Ora IBM lo vuole mettere al servizio della ricerca italiana e ha firmato un accordo col governo Renzi che si inserisce nel progetto di riforma sanitaria voluto dal governo. Il colosso americano metterà sul piatto 150 milioni di dollari oltre a scienziati, ricercatori e tecnologie.
L’obiettivo è quello di studiare i dati disponibili e quelli che verranno accumulati negli anni successivi per fare ricerche ancora più approfondite sui fattori che influenzano le condizioni di salute, alla ricerca dei parametri che fanno dell’Italia un popolo particolarmente longevo.
“Il colosso americano metterà sul piatto 150 milioni di dollari”
Sono due gli aspetti che colpiscono. Il primo è che questa notizia in Italia è passata come una delle tante notizie di costume, insistendo più sul luogo (sorgerà nella zona lasciata libera da EXPO) che sulla portata dell’operazione: ci lamentiamo sempre che il nostro paese non investe in ricerca e una volta che qualcosa si smuove, la notizia viene data come se avesse la stessa rilevanza delle nuove scarpe di Belen.

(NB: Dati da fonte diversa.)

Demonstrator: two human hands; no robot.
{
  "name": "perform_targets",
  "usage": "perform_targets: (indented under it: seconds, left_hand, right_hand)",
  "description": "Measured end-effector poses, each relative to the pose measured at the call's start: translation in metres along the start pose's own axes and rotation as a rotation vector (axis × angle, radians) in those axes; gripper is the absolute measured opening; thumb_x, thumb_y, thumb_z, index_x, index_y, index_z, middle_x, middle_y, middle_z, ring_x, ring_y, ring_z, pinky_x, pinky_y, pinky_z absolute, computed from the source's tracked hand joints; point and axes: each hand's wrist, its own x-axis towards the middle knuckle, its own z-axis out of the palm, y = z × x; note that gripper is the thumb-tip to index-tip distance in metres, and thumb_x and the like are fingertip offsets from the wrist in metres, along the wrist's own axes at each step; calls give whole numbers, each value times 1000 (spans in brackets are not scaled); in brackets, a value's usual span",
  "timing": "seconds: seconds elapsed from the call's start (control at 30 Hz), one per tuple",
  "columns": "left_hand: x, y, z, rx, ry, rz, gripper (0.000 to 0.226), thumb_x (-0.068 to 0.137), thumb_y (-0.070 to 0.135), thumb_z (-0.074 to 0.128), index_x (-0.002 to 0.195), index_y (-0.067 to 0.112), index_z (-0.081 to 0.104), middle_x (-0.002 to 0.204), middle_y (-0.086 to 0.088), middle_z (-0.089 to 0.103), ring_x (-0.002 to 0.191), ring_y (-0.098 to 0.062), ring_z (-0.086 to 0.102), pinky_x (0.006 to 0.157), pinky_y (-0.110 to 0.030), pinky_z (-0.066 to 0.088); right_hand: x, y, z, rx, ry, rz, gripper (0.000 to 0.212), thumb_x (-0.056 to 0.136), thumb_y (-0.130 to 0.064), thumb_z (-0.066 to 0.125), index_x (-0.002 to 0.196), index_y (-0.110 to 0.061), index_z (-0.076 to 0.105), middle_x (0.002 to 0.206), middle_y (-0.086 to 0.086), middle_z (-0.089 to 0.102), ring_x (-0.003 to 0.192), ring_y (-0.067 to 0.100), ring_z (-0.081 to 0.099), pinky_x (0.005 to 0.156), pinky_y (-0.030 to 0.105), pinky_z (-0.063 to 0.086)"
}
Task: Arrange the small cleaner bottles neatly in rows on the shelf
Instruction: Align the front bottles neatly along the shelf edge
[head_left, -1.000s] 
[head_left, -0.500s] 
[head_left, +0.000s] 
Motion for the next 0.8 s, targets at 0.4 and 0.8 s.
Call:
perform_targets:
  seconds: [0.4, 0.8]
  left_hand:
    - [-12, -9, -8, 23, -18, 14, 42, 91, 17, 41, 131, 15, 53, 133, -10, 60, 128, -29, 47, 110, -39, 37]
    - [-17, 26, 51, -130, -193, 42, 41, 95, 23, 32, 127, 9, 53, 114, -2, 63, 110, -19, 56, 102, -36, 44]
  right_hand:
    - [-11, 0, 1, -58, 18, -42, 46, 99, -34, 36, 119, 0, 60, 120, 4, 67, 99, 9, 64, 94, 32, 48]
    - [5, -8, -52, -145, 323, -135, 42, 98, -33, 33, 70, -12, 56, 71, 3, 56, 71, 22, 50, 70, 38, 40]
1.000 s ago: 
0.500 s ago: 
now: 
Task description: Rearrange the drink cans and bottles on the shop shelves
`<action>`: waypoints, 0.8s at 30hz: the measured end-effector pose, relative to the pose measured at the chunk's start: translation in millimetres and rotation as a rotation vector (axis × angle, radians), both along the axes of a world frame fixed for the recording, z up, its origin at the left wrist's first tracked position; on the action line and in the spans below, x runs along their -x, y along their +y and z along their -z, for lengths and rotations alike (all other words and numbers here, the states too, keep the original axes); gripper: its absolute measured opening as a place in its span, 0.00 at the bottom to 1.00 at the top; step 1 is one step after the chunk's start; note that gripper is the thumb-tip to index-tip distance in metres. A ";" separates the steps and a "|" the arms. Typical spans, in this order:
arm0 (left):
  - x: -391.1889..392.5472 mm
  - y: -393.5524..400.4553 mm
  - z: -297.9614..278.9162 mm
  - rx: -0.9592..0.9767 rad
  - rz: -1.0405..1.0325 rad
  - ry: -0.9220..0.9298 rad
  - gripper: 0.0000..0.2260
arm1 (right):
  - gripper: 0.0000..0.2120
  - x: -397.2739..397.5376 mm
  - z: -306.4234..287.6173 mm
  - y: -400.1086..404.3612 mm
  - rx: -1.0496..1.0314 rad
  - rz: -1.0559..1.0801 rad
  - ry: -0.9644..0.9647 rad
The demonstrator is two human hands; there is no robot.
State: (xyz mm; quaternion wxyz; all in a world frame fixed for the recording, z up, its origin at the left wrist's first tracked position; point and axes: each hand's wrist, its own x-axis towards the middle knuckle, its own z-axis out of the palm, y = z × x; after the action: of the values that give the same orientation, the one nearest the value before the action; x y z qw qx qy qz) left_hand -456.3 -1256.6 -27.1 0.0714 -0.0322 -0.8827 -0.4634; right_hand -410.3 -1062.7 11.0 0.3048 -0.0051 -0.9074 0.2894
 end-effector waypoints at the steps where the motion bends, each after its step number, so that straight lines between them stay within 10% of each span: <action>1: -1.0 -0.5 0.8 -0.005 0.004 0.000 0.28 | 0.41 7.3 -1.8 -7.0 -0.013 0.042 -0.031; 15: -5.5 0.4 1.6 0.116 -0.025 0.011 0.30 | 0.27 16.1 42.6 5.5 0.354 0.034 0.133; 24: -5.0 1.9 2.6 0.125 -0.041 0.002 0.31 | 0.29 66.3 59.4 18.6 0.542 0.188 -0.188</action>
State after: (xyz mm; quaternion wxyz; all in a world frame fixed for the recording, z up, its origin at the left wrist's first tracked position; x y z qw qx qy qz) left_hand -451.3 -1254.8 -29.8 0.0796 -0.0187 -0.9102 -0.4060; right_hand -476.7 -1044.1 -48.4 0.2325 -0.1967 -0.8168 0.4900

Il secondo aspetto che merita un approfondimento è la versatilità di un sistema di intelligenza artificiale come Watson, apparentemente capace di affrontare qualsiasi problema e rispondere come se fosse un essere umano. Per analizzare la realtà, non basta più un potente computer che macini dati, bensì di un elaboratore abbastanza complesso da “pensare”, non semplicemente di fare dei calcoli. Oggi, grazie all’informatizzazione delle strutture statali, a Internet e soprattutto ai social network abbiamo una massa di dati enorme, l’80% della quale – almeno secondo IBM – non è strutturata. Watson è in grado di dargli un senso e, soprattutto, di rispondere in maniera comprensibile a un essere umano, non con una “semplice” serie di dati.
A giudicare dai risultati ottenuti fino a ora, rimane solo da chiedersi quanto ci metterà una macchina a superare il test di Turing, cioè quando una intelligenza artificiale sarà indistinguibile da una persona vera e propria.